# INSTRUCTIONS TO FOLLOW
Everything below from the line with "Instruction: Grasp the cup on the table" through the line with "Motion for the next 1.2" should be copied exactly, and nothing else; leave out the pictures.

------------------------------------------------------------------------

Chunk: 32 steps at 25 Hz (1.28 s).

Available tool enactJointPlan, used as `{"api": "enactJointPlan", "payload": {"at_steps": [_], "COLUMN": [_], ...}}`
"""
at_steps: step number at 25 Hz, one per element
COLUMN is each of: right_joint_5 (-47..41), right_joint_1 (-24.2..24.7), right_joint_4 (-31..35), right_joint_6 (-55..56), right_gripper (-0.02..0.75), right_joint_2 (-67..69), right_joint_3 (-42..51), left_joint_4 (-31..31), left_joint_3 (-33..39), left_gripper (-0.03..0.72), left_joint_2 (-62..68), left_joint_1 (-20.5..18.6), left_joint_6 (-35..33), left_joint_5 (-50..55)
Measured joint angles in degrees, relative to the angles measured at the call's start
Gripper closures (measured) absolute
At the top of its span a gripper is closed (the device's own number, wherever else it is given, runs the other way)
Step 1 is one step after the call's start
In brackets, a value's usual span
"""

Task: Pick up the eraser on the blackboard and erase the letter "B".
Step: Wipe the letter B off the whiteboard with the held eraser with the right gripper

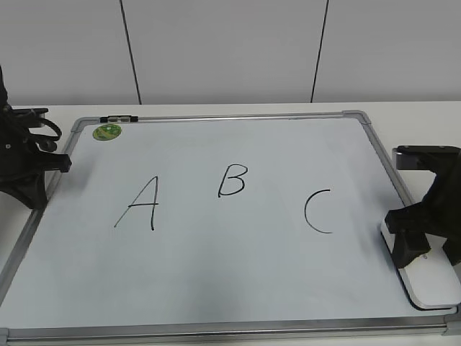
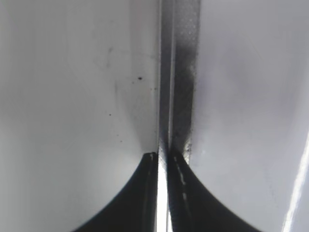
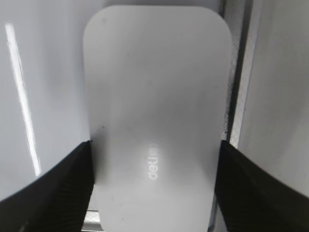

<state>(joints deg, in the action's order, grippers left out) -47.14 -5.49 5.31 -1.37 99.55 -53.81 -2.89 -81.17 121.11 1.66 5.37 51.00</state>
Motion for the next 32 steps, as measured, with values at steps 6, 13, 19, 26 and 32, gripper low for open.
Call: {"api": "enactJointPlan", "payload": {"at_steps": [6,13,19,26,32], "right_joint_5": [0.1,-3.7,-7.1,-13.6,-21.4], "right_joint_1": [0.0,0.0,-1.6,-6.6,-10.0], "right_joint_4": [0.0,0.5,0.7,0.0,-0.2], "right_joint_6": [0.0,0.0,0.0,-0.1,-0.1], "right_gripper": [0.197,0.197,0.197,0.197,0.197], "right_joint_2": [0.0,0.4,0.4,3.2,12.7], "right_joint_3": [0.0,-4.7,-9.4,-19.0,-31.3], "left_joint_4": [0.0,-0.1,-0.1,-0.2,-0.2], "left_joint_3": [0.0,0.0,0.0,0.0,0.0], "left_gripper": [0.659,0.659,0.659,0.659,0.659], "left_joint_2": [0.0,0.0,0.0,0.0,0.0], "left_joint_1": [0.0,0.0,0.0,0.0,0.0], "left_joint_6": [0.0,0.0,0.0,0.0,0.0], "left_joint_5": [0.0,0.0,0.0,0.0,0.0]}}
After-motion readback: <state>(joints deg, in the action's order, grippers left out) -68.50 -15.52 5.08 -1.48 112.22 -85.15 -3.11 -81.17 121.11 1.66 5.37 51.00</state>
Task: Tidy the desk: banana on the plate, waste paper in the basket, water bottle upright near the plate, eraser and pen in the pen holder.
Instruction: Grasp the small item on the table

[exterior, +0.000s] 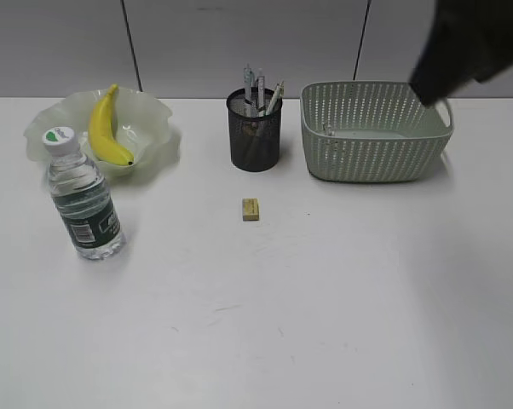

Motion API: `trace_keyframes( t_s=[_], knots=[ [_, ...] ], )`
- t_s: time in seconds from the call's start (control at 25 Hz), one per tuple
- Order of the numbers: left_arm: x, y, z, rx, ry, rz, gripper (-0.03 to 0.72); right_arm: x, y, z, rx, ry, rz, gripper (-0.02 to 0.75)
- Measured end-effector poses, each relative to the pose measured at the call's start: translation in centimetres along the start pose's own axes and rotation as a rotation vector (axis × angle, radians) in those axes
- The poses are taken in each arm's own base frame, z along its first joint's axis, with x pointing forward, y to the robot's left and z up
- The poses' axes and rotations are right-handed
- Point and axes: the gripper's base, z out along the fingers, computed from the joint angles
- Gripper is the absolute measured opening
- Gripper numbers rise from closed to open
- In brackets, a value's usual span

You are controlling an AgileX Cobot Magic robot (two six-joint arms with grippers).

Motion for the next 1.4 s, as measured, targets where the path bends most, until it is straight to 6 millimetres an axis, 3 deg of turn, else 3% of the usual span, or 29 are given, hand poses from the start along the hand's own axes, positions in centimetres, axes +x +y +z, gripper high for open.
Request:
trace_keyframes(
  t_s=[0.4, 0.6, 0.8, 0.96, 1.16, 1.28, 1.4],
  knots=[
    [-1.1, -0.3, -0.1, 0.032, -0.126, 0.0, 0.241, 15.3, 0.2, -2.6, 0.001, 0.02, 0.004, 0.5],
    [-1.4, -0.3, -0.1, 0.038, -0.15, 0.0, 0.241, 22.0, 0.2, -3.0, 0.009, -0.07, -0.004, 0.5],
    [-1.4, -0.4, -0.1, 0.039, -0.152, 0.0, 0.241, 27.6, 0.2, -3.8, 0.017, -0.314, -0.018, 0.5],
    [-1.8, -0.5, -0.2, 0.051, -0.197, 0.0, 0.241, 30.2, 0.3, -5.1, 0.019, -0.534, -0.028, 0.5],
    [-4.0, -1.2, 0.6, 0.097, -0.335, 0.005, 0.241, 30.7, 0.1, -5.4, 0.04, -0.571, -0.021, 0.5],
    [-5.8, -2.2, 3.6, 0.126, -0.286, -0.008, 0.241, 30.7, 0.0, -5.3, 0.054, -0.573, -0.021, 0.5],
    [-7.4, -3.4, 8.3, 0.147, -0.204, -0.03, 0.241, 30.5, -0.1, -5.2, 0.064, -0.595, -0.023, 0.5]
  ],
)
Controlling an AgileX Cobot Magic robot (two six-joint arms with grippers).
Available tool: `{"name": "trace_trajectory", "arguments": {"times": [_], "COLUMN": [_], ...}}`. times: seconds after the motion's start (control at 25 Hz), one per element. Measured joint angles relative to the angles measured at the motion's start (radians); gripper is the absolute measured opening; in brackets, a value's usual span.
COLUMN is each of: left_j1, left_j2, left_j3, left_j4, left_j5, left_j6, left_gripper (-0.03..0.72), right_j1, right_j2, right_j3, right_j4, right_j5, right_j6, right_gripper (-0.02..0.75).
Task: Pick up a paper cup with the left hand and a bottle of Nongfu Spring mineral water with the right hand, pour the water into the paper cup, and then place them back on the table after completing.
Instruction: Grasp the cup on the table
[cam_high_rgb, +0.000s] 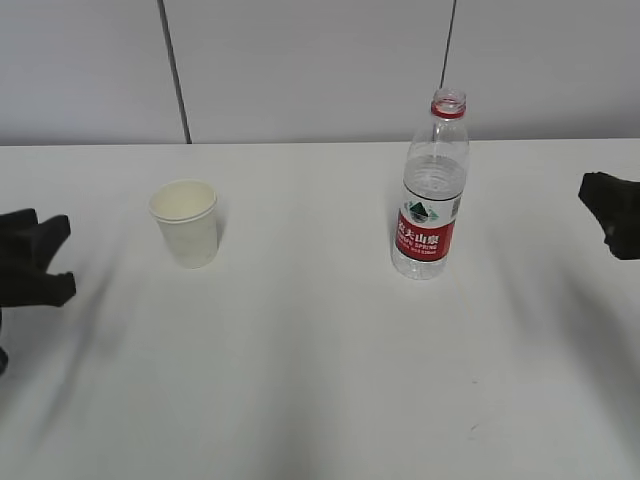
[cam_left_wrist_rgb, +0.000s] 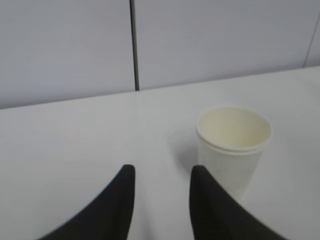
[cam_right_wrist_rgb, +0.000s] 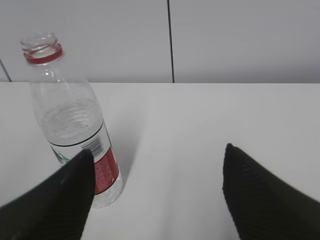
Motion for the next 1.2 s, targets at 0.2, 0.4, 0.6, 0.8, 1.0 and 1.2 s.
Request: {"name": "trace_trajectory", "arguments": {"times": [0.2,0.4,0.6,0.8,1.0,1.2], "left_j1": [0.000,0.000,0.000,-0.028,-0.096,-0.149], "left_j2": [0.105,0.145,0.195,0.273,0.378,0.464], "left_j3": [-0.001,-0.010,-0.060,-0.151,-0.277,-0.405], "left_j4": [0.065,0.121,0.151,0.159,0.098,0.052], "left_j5": [-0.006,-0.016,-0.019,-0.020,-0.020,-0.020], "left_j6": [0.000,0.000,0.000,0.000,0.000,0.000], "left_gripper": [0.239,0.246,0.391,0.576,0.599,0.599], "right_j1": [0.000,0.000,0.000,0.000,0.000,0.000], "right_j2": [0.000,0.000,0.000,0.000,0.000,0.000], "right_j3": [0.000,0.000,0.000,0.000,0.000,0.000], "right_j4": [-0.036,-0.040,-0.040,-0.040,-0.040,-0.040], "right_j5": [-0.034,-0.061,-0.080,-0.106,-0.129,-0.132], "right_j6": [0.020,0.022,0.022,0.024,0.024,0.024], "right_gripper": [0.587,0.587,0.587,0.587,0.587,0.587]}}
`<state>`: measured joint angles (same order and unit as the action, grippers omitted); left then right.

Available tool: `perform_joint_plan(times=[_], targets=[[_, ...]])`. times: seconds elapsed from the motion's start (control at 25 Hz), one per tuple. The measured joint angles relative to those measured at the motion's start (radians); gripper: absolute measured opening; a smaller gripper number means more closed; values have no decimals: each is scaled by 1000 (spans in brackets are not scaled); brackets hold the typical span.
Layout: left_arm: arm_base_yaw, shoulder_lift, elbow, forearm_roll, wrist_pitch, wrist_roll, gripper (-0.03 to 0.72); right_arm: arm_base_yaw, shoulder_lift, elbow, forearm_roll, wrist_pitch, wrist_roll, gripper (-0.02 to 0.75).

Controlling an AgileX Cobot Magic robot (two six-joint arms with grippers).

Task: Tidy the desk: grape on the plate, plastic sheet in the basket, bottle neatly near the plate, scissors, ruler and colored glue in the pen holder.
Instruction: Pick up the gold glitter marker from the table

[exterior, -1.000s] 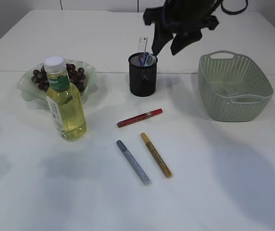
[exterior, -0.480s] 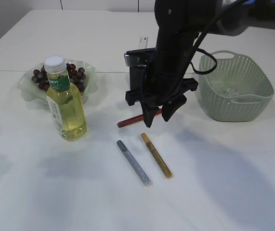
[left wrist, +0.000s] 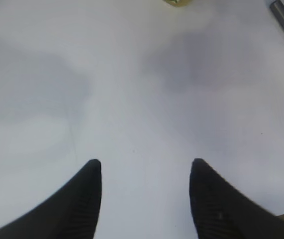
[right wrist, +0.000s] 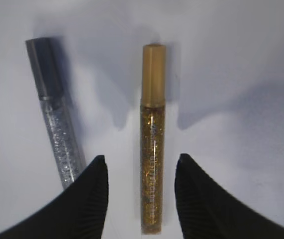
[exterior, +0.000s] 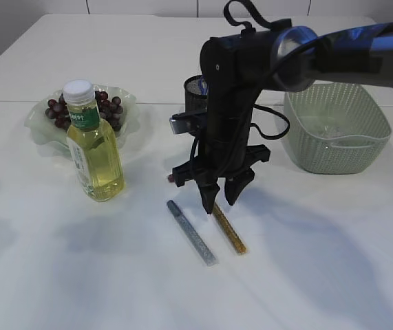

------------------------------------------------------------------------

# RESPONSE
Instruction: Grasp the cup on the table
[cam_high_rgb, +0.000s] 
[cam_left_wrist_rgb, +0.000s] 
[cam_right_wrist_rgb, +0.000s] 
Motion for the next 1.2 s, targets at 0.2, 0.4, 0.6, 0.8, 1.0 and 1.2 s.

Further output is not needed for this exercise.